Curieusement, dans cette même période de mai à décembre 1830, vont séjourner dans ce port, l’escadre hollandaise et anglo-américaine détachées en Méditerranée…en mission d’observation sans doute !

Une étude sur l’émigration des Minorquins en terre d’Algérie au siècle XIX, Joan Oliver Fuster, à partir des documents écrits par Francisco Truyol et remis à l’Archiduc Louis Salvador le 15 février 1888.

Ce travail traite d’un certain nombre d’aspects, relatant ainsi qu’entre 1829 et 1846, la ville de Mahon est passée de 17.759 à 9.957 habitants, l’île voyant la population totale diminuer de 42% !

Les raisons de ce départ en masse : une succession de sécheresses et de récoltes perdues, un partage très inégalitaire du foncier exploitable, l’interdiction d’achat à l’étranger des graines et semences, un début de famine, le refus d’accepter l’incorporation dans l’armée espagnole.

Et les perspectives qu’offre la terre algérienne.

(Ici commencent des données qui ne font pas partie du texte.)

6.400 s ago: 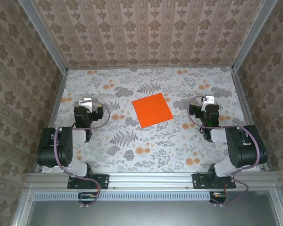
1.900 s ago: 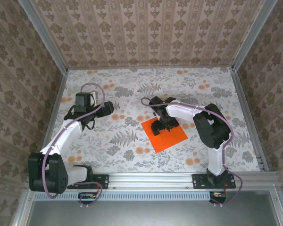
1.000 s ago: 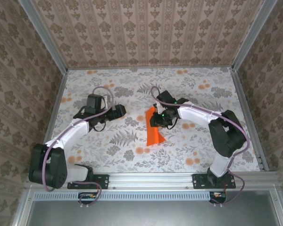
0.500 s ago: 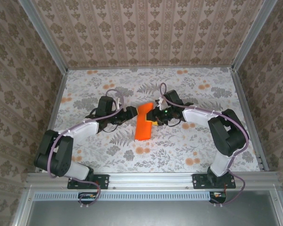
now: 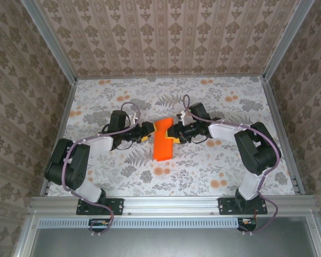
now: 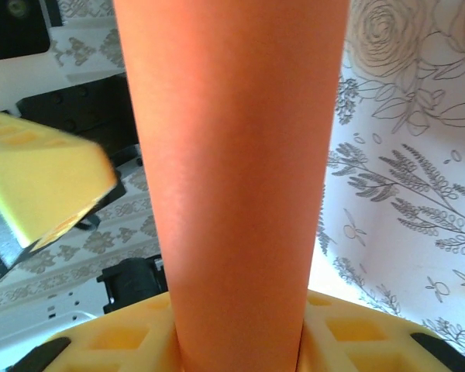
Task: Fold a paper plane with a square sheet of paper (pick it up from the middle)
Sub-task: First fold in half a square sheet of paper at the center of the table.
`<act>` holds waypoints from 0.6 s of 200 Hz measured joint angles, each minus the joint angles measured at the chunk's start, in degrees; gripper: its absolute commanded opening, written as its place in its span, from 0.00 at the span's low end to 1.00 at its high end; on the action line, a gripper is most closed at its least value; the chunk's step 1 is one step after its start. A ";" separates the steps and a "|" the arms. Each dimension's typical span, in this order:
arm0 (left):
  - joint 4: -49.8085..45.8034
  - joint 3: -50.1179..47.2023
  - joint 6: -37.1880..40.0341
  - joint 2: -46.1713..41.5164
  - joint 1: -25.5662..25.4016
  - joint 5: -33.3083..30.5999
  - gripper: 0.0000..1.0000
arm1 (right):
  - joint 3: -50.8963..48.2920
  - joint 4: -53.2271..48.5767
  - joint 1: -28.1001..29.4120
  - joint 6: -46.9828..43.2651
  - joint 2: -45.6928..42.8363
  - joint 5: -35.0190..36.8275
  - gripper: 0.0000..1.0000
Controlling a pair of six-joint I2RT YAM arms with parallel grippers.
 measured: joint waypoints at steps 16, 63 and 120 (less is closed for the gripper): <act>1.49 -0.02 -0.61 1.27 0.00 1.90 0.60 | -0.02 0.81 0.00 0.09 0.00 -1.16 0.38; 6.29 -0.09 -2.95 2.86 0.00 5.53 0.38 | -0.09 2.32 -0.11 0.44 0.00 -2.58 0.39; 9.25 -0.81 -4.94 2.86 0.04 6.03 0.11 | -0.13 1.49 -0.52 0.17 0.00 -2.25 0.45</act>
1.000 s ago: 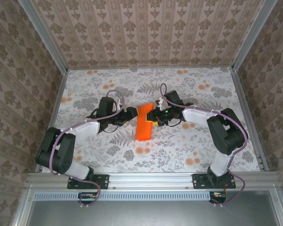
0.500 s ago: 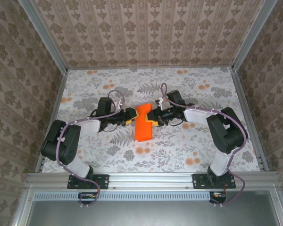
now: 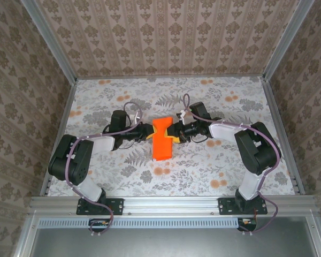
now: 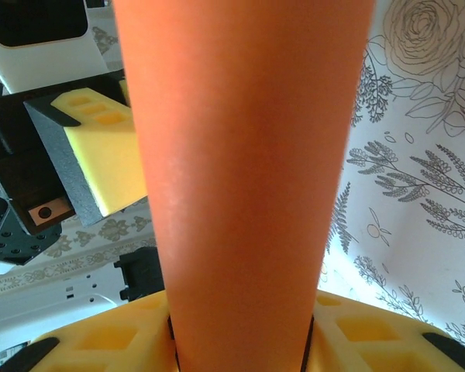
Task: Fold a paper plane with a square sheet of paper (pick it up from the middle)
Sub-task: First fold in half a square sheet of paper at the center of the table.
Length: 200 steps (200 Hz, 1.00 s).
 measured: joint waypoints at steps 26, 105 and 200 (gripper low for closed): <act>0.59 -0.07 -0.26 0.22 -0.13 -0.31 0.02 | 0.00 -1.92 0.00 -0.76 0.42 1.40 0.51; -0.20 3.21 -0.20 6.05 -6.73 -3.15 0.00 | 4.11 -24.13 0.00 -9.31 -1.57 18.84 0.82; 0.22 6.75 -0.46 10.58 -11.28 -7.37 0.00 | 0.61 -29.07 0.00 -6.88 -8.04 28.41 0.76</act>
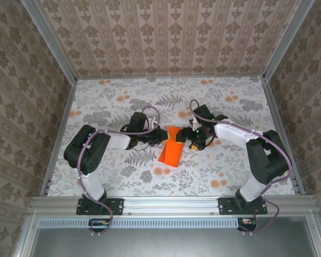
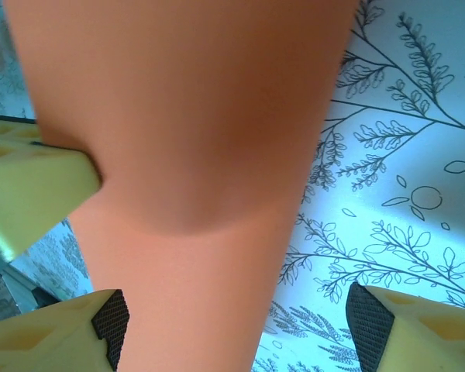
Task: Fold a paper plane with a square sheet of paper (pick it up from the middle)
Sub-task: First fold in half a square sheet of paper at the center of the table.
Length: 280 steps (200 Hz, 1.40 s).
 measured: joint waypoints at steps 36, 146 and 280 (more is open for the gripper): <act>-0.07 0.87 -0.42 0.02 0.00 -1.68 0.00 | -2.10 3.87 0.00 3.15 0.09 0.50 0.72; 0.63 0.87 -6.21 3.78 0.07 -9.66 0.00 | 2.54 7.39 0.00 1.64 7.93 1.27 0.64; -5.18 1.79 -4.24 2.60 1.79 -10.08 0.39 | 6.10 2.82 0.00 -4.74 12.70 2.56 0.43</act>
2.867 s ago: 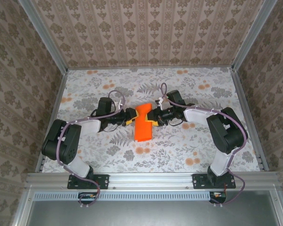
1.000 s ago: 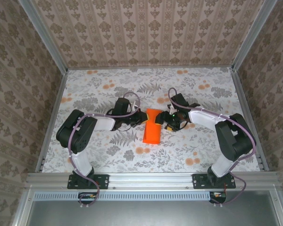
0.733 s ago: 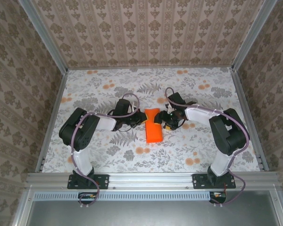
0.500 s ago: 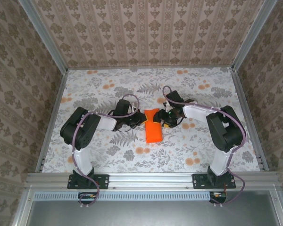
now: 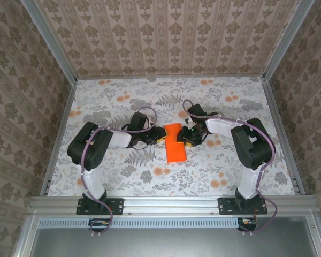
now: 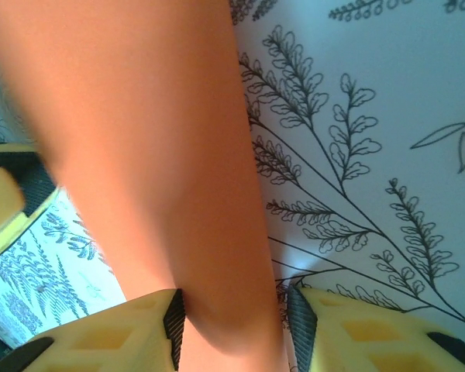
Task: Fold a paper plane with a square sheet of paper (pick it up from the middle)
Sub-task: First fold in half a square sheet of paper at the center of the table.
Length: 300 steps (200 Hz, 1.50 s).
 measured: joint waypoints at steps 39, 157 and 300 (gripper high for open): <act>-7.21 0.00 3.67 -8.11 3.43 -2.58 0.59 | 0.72 -1.01 -0.02 -0.85 0.59 0.24 0.42; -23.65 0.68 14.47 -16.92 6.69 -9.44 1.00 | 4.11 -5.16 0.46 -1.53 2.91 1.27 0.47; -26.36 5.60 17.64 -11.23 0.37 -9.99 0.98 | 8.11 -9.97 2.03 -1.92 5.29 4.68 0.49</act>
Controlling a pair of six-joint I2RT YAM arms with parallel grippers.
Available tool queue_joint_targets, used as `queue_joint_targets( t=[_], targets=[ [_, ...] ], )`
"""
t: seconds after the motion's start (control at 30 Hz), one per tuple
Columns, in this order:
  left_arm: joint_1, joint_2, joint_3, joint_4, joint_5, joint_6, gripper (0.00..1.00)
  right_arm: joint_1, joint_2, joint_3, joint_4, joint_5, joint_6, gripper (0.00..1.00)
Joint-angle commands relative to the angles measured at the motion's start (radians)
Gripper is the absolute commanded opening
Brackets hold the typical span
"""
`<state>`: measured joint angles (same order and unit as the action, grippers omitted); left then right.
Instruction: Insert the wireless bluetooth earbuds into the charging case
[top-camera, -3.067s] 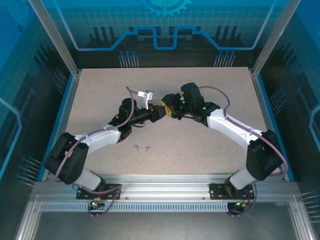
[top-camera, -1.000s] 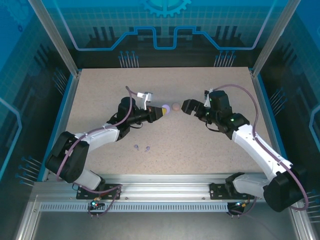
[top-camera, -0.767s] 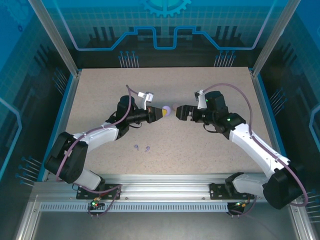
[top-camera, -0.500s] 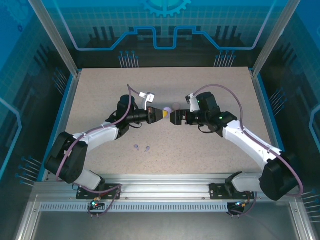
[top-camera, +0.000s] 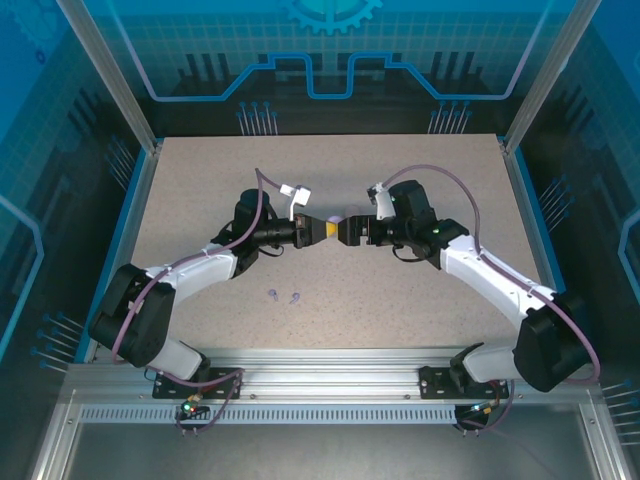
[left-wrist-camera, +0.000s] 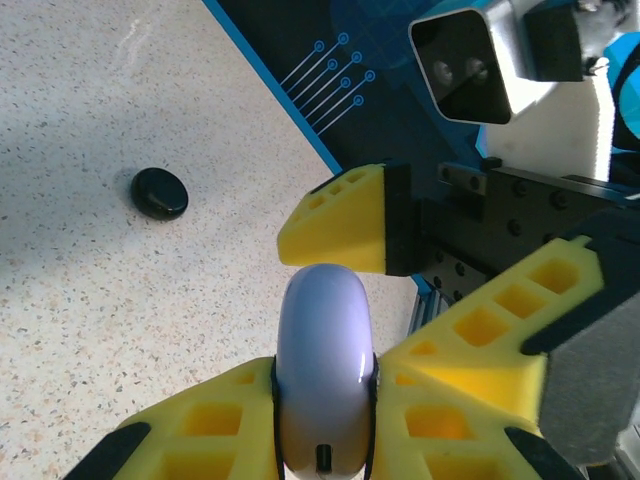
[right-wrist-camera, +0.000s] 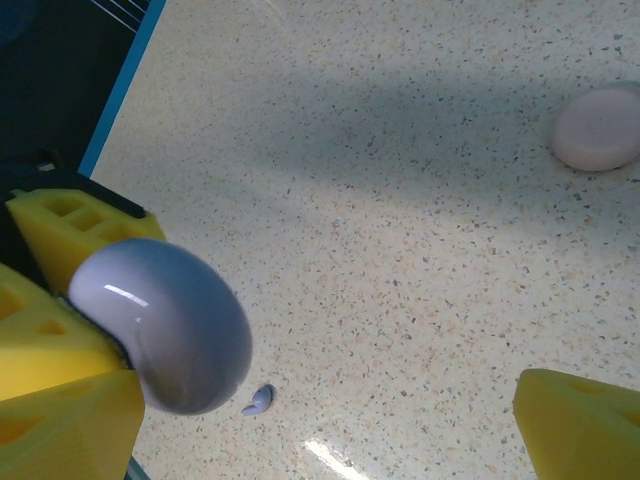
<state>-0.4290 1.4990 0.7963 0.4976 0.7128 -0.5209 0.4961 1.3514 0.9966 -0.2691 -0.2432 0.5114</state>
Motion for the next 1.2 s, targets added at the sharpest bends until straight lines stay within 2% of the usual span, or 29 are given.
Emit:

L’émigration des habitants de Ferreries vers Alger par le port de Ciudadella de Josep Sastre y Portella et, du même auteur, l’émigration des habitants de Migjorn à Alger 1834-1849, édités par la revue municipale de ces deux villes.

Plaque commémorative

Ces ouvrages fourmillent de détails et de listes nominatives et chronologiques des émigrants. Les différentes périodes et politiques de colonisation fixées par les autorités françaises sont aussi présentées.

Els menorquins d’Algéria, de Marta Marfany, publicaciones de l’Abadia de Montserrat, 2002 : l’ouvrage bâti sur une bonne recherche sur les correspondances de l’époque, et sur les témoignages des descendants des familles minorquines, apporte des éléments nouveaux. Il explique ainsi les différences notables entre les groupes partis en Floride et, à la même époque, ceux ayant choisi l’Algérie. Il rapporte aussi le bagage de traditions et coutumes que ces expatriés maintiennent, entretiennent et apportent en métropole en 1962. Comme les tournois de glose, exercice de format rigoureux à base d’improvisation.

Histoire d’un centre rural algérien : Fort de l’Eau, de Gilbert Bresson, préfacé par Georges Gayet ( IEP d’Alger) édité en 1957 chez Vve Bringau, Alger.

L’auteur, ingénieur agronome, ancien élève de l’école d’agriculture de Maison-Carrée, nous offre une étude très détaillée de ce village créé par des Minorquins maraîchers qui allaient apporter leur force de travail, leur farouche détermination à réussir, leurs mœurs rigoureuses dans un territoire rude et difficile à amender. Les évolutions démographiques ou des activités économiques, les espaces cultivés, les méthodes de culture, enrichissent cet ouvrage dont un condensé fut présenté au Congrès National des Sociétés Savantes organisé à Alger en 1952.

« Caseta mia per pobra que sia » de Déseado Mercadal Bagur, ediciones de S’Auba, Sant Lluis. Jour et Nuit. Cette œuvre de fiction d’un grand journaliste mahonnais, basée sur des faits réels, vient porter une contradiction sévère à l’histoire heureuse des Minorquins installés à Kouba, Fort de l’Eau ou Maison Carrée. Le héros, jeune père de famille, soucieux d’offrir une vie meilleure à sa jeune famille, se laisse séduire par le discours d’un ami du village ayant fait bonne fortune à Alger. Hésitations, départ, arrivée en cette terre algérienne. Un pays en construction, du travail proposé instantanément, un salaire inespéré. Mais une vie dure, des horaires épuisants, un mélange de populations créant tensions et incompréhensions.

Les mois passent, et un beau jour, notre héros réembarque sa famille et s’écrit « ma petite maison, pour pauvre qu’elle soit ! ».

Joseph PEREZ

(1) le CDHA va acquérir le DVD portant numérisation des textes de la Revista de Menorca de 1888 à 2000.